#### [Requirement]
After reading the data, copy it out in full and exactly.

....

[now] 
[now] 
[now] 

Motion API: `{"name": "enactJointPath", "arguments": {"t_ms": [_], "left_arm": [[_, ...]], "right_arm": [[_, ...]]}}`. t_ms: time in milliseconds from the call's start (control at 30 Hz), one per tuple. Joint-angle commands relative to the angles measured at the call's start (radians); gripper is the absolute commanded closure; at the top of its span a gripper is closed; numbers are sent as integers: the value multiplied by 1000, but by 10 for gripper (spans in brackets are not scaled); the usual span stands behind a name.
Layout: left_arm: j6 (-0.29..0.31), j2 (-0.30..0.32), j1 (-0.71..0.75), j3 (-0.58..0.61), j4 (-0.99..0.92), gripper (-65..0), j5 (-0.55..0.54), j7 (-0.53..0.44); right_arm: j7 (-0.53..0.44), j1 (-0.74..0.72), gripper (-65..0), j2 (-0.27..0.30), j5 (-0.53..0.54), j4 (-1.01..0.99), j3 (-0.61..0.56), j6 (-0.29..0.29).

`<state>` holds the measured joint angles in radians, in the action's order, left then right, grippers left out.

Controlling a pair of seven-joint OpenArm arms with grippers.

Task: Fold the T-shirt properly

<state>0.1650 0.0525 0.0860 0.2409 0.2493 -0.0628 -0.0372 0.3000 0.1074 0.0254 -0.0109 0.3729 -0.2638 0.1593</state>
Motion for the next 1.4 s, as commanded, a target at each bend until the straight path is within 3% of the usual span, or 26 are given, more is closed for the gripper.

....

#### [Exercise output]
[now] 
[now] 
[now] 

Motion API: `{"name": "enactJointPath", "arguments": {"t_ms": [_], "left_arm": [[_, ...]], "right_arm": [[_, ...]]}}`. t_ms: time in milliseconds from the call's start (control at 30 Hz), one per tuple. Joint-angle commands relative to the angles measured at the call's start (radians); gripper is the absolute commanded closure; at the top of its span a gripper is closed; numbers are sent as integers: the value multiplied by 1000, but by 10 for gripper (spans in brackets are not scaled); the usual span stands behind a name.
Layout: left_arm: j6 (-0.29..0.31), j2 (-0.30..0.32), j1 (-0.71..0.75), j3 (-0.58..0.61), j4 (-0.99..0.92), gripper (-65..0), j5 (-0.55..0.54), j7 (-0.53..0.44); right_arm: j7 (-0.53..0.44), j1 (-0.74..0.72), gripper (-65..0), j2 (-0.27..0.30), j5 (-0.53..0.54), j4 (-1.01..0.99), j3 (-0.61..0.56), j6 (-0.29..0.29).

`<state>` holds the measured joint angles in radians, in the action's order, left then right, grippers left out.

Controlling a pair of seven-joint OpenArm arms with grippers.

Task: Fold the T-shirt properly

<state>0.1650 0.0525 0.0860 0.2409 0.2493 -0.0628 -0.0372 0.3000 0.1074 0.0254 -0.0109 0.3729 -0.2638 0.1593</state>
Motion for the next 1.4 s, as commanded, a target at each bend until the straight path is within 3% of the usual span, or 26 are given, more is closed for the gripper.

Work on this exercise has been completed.